··· Exercise data ···
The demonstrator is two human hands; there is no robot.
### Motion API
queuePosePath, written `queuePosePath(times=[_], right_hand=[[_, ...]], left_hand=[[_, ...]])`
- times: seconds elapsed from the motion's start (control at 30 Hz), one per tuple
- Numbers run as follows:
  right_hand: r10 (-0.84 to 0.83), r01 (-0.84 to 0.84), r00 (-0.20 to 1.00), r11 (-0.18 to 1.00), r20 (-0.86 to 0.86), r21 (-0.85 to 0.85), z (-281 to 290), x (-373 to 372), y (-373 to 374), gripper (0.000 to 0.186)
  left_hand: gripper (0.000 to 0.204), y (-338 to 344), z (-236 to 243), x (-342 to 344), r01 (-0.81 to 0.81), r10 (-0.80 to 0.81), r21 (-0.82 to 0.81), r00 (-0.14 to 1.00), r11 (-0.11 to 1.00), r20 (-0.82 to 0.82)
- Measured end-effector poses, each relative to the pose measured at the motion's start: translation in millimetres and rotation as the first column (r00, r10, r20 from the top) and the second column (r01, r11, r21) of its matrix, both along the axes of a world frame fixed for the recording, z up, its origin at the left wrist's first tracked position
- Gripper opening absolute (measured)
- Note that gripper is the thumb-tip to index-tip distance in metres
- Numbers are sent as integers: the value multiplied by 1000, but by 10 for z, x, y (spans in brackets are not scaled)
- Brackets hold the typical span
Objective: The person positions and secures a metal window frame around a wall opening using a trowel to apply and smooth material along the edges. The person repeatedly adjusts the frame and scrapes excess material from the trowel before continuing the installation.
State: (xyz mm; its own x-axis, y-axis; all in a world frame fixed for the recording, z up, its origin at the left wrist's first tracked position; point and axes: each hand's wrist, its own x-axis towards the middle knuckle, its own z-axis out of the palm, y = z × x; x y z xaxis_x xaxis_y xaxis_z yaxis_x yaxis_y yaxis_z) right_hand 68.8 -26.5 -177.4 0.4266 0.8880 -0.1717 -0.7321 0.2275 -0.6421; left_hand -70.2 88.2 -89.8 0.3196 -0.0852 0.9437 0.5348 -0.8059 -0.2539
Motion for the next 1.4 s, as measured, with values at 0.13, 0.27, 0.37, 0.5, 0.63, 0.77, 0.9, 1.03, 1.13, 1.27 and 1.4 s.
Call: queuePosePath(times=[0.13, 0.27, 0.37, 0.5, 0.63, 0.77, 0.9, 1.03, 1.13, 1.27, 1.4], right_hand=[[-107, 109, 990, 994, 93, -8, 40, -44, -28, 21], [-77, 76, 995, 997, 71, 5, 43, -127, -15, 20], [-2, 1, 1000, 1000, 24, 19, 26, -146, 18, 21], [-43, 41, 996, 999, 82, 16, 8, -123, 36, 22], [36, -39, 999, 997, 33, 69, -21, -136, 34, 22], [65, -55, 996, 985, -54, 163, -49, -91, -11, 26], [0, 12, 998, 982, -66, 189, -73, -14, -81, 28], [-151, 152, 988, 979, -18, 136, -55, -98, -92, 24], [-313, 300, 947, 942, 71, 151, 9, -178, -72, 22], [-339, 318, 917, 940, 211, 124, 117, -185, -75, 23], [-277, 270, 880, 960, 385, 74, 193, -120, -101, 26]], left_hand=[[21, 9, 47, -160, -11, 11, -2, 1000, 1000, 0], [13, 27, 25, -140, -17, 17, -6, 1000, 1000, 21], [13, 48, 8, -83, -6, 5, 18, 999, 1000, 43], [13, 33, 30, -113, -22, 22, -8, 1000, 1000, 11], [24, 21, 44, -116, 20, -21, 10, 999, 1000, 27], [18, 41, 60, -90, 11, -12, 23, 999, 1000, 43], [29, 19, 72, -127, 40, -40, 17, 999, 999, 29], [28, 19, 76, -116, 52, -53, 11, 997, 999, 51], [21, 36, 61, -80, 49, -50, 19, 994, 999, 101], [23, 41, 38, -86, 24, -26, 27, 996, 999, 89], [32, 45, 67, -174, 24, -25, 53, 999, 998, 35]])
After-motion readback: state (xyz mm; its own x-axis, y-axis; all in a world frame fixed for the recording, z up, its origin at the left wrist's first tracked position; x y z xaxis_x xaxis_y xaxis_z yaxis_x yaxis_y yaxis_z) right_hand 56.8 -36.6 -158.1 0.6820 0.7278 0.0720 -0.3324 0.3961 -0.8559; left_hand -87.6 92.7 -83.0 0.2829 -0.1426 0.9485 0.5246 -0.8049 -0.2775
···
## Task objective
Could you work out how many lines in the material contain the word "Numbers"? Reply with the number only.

## Expected answer
2